= Beginning of Section =
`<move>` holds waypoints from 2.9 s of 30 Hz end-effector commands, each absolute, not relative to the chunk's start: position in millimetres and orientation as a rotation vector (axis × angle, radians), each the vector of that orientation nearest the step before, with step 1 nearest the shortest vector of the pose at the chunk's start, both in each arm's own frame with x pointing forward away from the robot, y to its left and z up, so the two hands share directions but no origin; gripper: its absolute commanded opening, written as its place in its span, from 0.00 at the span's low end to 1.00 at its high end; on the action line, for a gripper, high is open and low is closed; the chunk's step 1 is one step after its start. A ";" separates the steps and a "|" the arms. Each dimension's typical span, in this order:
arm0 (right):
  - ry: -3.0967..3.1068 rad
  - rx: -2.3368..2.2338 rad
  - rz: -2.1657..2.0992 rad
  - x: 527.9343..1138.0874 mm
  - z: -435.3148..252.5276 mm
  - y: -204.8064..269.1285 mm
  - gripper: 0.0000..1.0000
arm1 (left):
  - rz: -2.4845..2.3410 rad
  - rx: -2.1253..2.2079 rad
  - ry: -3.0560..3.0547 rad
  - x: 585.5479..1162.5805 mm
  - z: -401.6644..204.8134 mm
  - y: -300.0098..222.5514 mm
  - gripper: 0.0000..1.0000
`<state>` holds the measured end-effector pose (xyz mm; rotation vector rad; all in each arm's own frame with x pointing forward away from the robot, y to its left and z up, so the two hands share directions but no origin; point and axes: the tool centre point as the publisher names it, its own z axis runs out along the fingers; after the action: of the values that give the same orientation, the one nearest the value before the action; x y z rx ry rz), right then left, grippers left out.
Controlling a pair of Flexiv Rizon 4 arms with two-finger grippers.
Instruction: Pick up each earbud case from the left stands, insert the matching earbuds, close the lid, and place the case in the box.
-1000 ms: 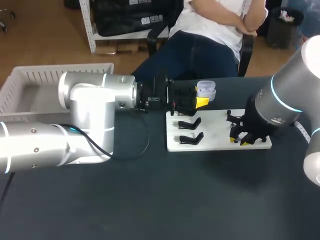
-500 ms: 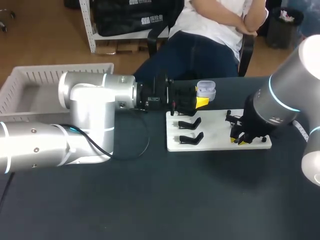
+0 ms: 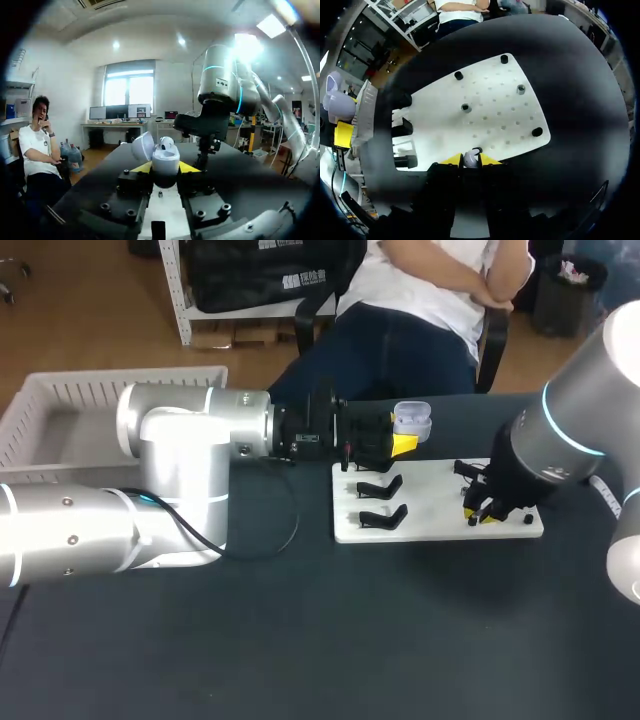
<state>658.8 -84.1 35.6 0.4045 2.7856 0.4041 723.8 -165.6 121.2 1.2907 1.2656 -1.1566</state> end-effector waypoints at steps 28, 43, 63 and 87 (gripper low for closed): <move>3.002 -0.371 0.554 600.5 189.6 -56.4 0.00 | -1.154 1.287 1.262 723.7 120.2 -166.1 0.00; 2.893 -0.679 0.504 609.1 215.4 -23.8 0.00 | -1.154 1.287 1.262 723.7 120.2 -166.1 0.00; 2.808 -0.707 0.548 613.2 219.9 -19.6 0.00 | -1.154 1.287 1.262 723.7 120.2 -166.1 0.00; 2.656 -1.184 0.390 677.7 204.1 7.1 0.00 | -1.154 1.287 1.262 723.7 120.2 -166.1 0.00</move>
<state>669.5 1.4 204.8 -1.1703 2.6369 0.4324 723.9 -165.7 121.2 1.2908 1.2656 -1.1566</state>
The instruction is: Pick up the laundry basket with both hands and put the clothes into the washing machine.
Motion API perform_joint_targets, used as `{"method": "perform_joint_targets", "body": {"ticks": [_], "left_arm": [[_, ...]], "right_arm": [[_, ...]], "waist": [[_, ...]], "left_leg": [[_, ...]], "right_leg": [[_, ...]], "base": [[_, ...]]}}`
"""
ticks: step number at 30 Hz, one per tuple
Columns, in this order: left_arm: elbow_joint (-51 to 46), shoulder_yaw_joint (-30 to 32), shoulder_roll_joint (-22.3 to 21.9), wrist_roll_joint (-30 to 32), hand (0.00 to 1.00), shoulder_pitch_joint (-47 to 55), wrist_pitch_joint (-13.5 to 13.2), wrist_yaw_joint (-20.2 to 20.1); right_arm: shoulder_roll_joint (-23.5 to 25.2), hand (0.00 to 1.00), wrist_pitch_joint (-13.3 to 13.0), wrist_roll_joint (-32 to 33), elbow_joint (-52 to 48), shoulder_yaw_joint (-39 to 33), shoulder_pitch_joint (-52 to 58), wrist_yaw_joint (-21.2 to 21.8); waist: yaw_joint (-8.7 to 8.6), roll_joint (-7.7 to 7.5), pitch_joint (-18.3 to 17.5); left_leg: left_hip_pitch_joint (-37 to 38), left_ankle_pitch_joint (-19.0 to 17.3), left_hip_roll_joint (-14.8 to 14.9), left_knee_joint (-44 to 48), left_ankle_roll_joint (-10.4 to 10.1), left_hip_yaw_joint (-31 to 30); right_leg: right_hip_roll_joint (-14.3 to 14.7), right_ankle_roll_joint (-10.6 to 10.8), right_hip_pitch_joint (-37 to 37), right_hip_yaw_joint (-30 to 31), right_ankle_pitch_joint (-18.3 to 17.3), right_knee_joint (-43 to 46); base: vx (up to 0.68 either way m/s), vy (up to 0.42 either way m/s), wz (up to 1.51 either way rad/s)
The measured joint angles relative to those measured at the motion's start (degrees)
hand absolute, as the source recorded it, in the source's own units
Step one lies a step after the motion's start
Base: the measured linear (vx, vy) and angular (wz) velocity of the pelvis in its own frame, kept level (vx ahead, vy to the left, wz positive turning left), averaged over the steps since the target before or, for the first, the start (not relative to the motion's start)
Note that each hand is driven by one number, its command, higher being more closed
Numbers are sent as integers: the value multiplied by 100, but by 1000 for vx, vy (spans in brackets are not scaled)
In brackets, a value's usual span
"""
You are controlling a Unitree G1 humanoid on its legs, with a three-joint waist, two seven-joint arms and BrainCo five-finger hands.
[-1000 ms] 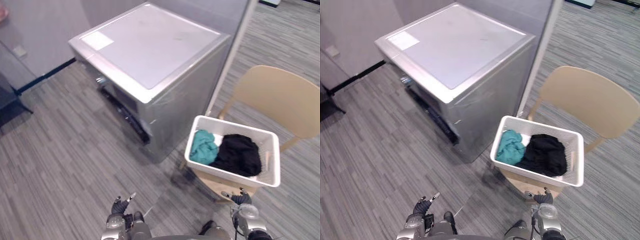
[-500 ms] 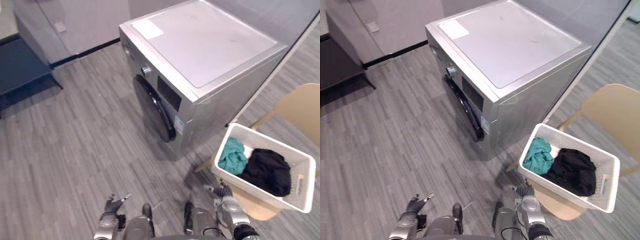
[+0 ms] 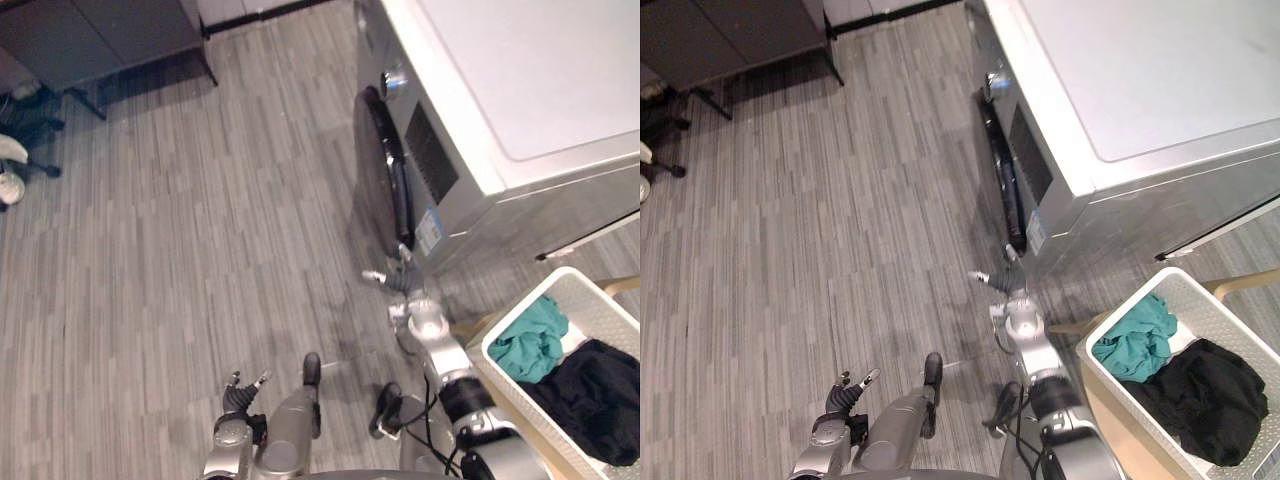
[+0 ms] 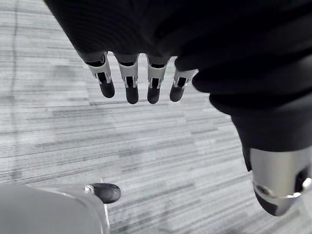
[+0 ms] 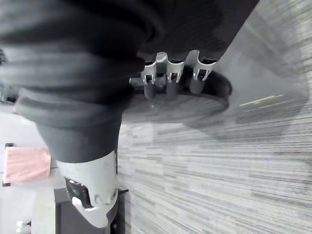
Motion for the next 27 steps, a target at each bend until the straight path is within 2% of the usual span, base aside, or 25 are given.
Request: {"method": "perform_joint_targets", "body": {"ticks": [2, 6, 10, 13, 15, 18, 24, 27], "left_arm": [[1, -17, 79, -92, 0, -178, -60, 11], [-117, -50, 199, -221, 0, -557, -143, 129], [-229, -161, 220, -338, 0, -709, -221, 169], [-220, -297, 268, -438, 0, -779, -223, 196], [-222, -331, 291, -505, 0, -887, -235, 209], [-218, -341, 400, -623, 0, -955, -240, 230], [-243, -699, 443, -674, 0, -1334, -257, 241], [-407, -958, 441, -669, 0, -1484, -288, 242]], "right_arm": [[-347, 0, 11, 128, -21, -95, -372, 5], [-439, 0, 12, 265, -106, -241, -950, -236], [-611, 0, -23, 426, -52, -245, -1295, -440], [-752, 0, -106, 599, 620, -143, -1963, -391], [-926, 0, -88, 644, 1028, 10, -2470, -362], [-1019, 0, -53, 743, 1363, 377, -2867, -218], [-781, 0, 19, 1056, 1556, 1033, -3131, -185], [-312, 0, 33, 1148, 1557, 1417, -3568, -183]], "waist": [[2, 10, 81], [27, 23, 161], [131, 58, 280], [139, 120, 346], [151, 211, 438], [159, 261, 492], [260, 364, 547], [322, 380, 551]], "left_leg": [[-85, 149, -32, -162, 3, -22], [-348, 396, -51, -367, -47, -184], [-485, 539, -52, -511, -89, -296], [-624, 679, -44, -639, -110, -331], [-710, 728, -32, -720, -138, -351], [-953, 763, -28, -720, -167, -391], [-1091, 885, -29, -720, -203, -634], [-1188, 923, -32, -715, -260, -851]], "right_leg": [[-37, 28, -149, -11, 20, 40], [-47, 31, -458, -60, 32, 115], [-37, 15, -653, -57, 40, 154], [-32, -12, -867, -52, 77, 182], [-25, -26, -986, -55, 100, 211], [-23, -38, -1263, -32, 138, 301], [19, -31, -1360, 41, 91, 404], [9, -41, -1359, -139, -12, 477]], "base": [[-67, -2, 15], [-44, -52, 21], [-28, -89, 8], [-59, -79, 4], [-94, -70, 3], [-74, -79, 1], [-13, -90, 16], [-39, -103, 33]]}}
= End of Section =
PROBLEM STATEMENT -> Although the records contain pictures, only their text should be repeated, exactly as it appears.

TASK SOLUTION ->
`<move>` holds waypoints from 2.9 s of 30 Hz end-effector commands, each absolute, not relative to the chunk's start: position in millimetres and orientation as a rotation vector (axis × angle, radians), each the vector of that orientation nearest the step before, with step 1 nearest the shortest vector of the pose at the chunk's start, both in each arm's own frame with x pointing forward away from the robot, y to its left and z up, so the two hands share directions but no origin; gripper: its absolute commanded opening, written as its place in its span, from 0.00 at the span's low end to 1.00 at its high end; on the action line, for a gripper, high is open and low is closed; the chunk's step 1 is one step after its start. A ";" separates the steps and a "|" the arms. Each dimension's typical span, in this order:
arm0 (right):
  - ry: -3.0967..3.1068 rad
  - rx: -2.3368..2.2338 rad
  - rz: -2.1657..2.0992 rad
  - x: 527.9343..1138.0874 mm
  - z: -435.3148..252.5276 mm
  - y: -204.8064..269.1285 mm
  - gripper: 0.0000..1.0000
arm1 (left):
  - rz: -2.4845..2.3410 rad
  - rx: -2.1253..2.2079 rad
  - ry: -3.0560..3.0547 rad
  - x: 585.5479..1162.5805 mm
  - z: -401.6644..204.8134 mm
  - y: -300.0098..222.5514 mm
  - gripper: 0.0000..1.0000
`<state>` holds the measured end-effector pose (xyz mm; rotation vector rad; all in each arm's own frame with x pointing forward away from the robot, y to its left and z up, so the two hands share directions but no origin; point and axes: the tool centre point as the publisher names it, its own z axis runs out along the fingers; after the action: of the values that give the same orientation, the one nearest the value before the action; x y z rx ry rz), right then left, grippers left out.
Controlling a pair of Flexiv Rizon 4 arms with two-finger grippers.
Instruction: Pick up each earbud case from the left stands, insert the matching earbuds, close the lid, and place the case in the box.
-1000 ms: 
-500 ms: 
+0 ms: 
<state>658.8 -84.1 35.6 0.4045 2.7856 0.4041 723.8 -165.6 121.2 1.2907 1.2656 -1.1566</state> end-effector waypoints at steps 28, 43, 63 and 87 (gripper low for closed): <move>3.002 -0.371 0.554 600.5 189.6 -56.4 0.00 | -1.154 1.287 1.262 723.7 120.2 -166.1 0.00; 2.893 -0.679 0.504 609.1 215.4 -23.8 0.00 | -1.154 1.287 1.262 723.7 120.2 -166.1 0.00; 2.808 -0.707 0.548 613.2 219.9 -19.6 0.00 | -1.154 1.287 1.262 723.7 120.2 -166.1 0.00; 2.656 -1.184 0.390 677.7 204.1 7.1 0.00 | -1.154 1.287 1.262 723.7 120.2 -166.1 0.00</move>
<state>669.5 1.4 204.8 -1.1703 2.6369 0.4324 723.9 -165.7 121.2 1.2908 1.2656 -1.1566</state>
The instruction is: Pick up the laundry basket with both hands and put the clothes into the washing machine.
Motion API perform_joint_targets, used as `{"method": "perform_joint_targets", "body": {"ticks": [_], "left_arm": [[_, ...]], "right_arm": [[_, ...]], "waist": [[_, ...]], "left_leg": [[_, ...]], "right_leg": [[_, ...]], "base": [[_, ...]]}}`
"""
ticks: step number at 30 Hz, one per tuple
Columns, in this order: left_arm: elbow_joint (-51 to 46), shoulder_yaw_joint (-30 to 32), shoulder_roll_joint (-22.3 to 21.9), wrist_roll_joint (-30 to 32), hand (0.00 to 1.00), shoulder_pitch_joint (-47 to 55), wrist_pitch_joint (-13.5 to 13.2), wrist_yaw_joint (-20.2 to 20.1); right_arm: shoulder_roll_joint (-23.5 to 25.2), hand (0.00 to 1.00), wrist_pitch_joint (-13.3 to 13.0), wrist_roll_joint (-32 to 33), elbow_joint (-52 to 48), shoulder_yaw_joint (-39 to 33), shoulder_pitch_joint (-52 to 58), wrist_yaw_joint (-21.2 to 21.8); waist: yaw_joint (-8.7 to 8.6), roll_joint (-7.7 to 7.5), pitch_joint (-18.3 to 17.5); left_leg: left_hip_pitch_joint (-37 to 38), left_ankle_pitch_joint (-19.0 to 17.3), left_hip_roll_joint (-14.8 to 14.9), left_knee_joint (-44 to 48), left_ankle_roll_joint (-10.4 to 10.1), left_hip_yaw_joint (-31 to 30); right_leg: right_hip_roll_joint (-14.3 to 14.7), right_ankle_roll_joint (-10.6 to 10.8), right_hip_pitch_joint (-37 to 37), right_hip_yaw_joint (-30 to 31), right_ankle_pitch_joint (-18.3 to 17.3), right_knee_joint (-43 to 46); base: vx (up to 0.68 either way m/s), vy (up to 0.42 either way m/s), wz (up to 1.51 either way rad/s)
The measured joint angles relative to those measured at the motion's start (degrees)
hand absolute, as the source recorded it, in the source's own units
Step one lies a step after the motion's start
Base: the measured linear (vx, vy) and angular (wz) velocity of the pelvis in its own frame, kept level (vx ahead, vy to the left, wz positive turning left), averaged over the steps since the target before or, for the first, the start (not relative to the motion's start)
Note that each hand is driven by one number, its command, higher being more closed
Numbers are sent as integers: the value multiplied by 100, but by 1000 for vx, vy (spans in brackets are not scaled)
In brackets, a value's usual span
"""
You are controlling a Unitree G1 humanoid on its legs, with a three-joint waist, two seven-joint arms and BrainCo five-finger hands.
[-1000 ms] 
[-500 ms] 
[+0 ms] 
[+0 ms] 
[+0 ms] 
Motion for the next 27 steps, a target at each bend until the straight path is within 2% of the usual span, base aside, or 25 are given.
Request: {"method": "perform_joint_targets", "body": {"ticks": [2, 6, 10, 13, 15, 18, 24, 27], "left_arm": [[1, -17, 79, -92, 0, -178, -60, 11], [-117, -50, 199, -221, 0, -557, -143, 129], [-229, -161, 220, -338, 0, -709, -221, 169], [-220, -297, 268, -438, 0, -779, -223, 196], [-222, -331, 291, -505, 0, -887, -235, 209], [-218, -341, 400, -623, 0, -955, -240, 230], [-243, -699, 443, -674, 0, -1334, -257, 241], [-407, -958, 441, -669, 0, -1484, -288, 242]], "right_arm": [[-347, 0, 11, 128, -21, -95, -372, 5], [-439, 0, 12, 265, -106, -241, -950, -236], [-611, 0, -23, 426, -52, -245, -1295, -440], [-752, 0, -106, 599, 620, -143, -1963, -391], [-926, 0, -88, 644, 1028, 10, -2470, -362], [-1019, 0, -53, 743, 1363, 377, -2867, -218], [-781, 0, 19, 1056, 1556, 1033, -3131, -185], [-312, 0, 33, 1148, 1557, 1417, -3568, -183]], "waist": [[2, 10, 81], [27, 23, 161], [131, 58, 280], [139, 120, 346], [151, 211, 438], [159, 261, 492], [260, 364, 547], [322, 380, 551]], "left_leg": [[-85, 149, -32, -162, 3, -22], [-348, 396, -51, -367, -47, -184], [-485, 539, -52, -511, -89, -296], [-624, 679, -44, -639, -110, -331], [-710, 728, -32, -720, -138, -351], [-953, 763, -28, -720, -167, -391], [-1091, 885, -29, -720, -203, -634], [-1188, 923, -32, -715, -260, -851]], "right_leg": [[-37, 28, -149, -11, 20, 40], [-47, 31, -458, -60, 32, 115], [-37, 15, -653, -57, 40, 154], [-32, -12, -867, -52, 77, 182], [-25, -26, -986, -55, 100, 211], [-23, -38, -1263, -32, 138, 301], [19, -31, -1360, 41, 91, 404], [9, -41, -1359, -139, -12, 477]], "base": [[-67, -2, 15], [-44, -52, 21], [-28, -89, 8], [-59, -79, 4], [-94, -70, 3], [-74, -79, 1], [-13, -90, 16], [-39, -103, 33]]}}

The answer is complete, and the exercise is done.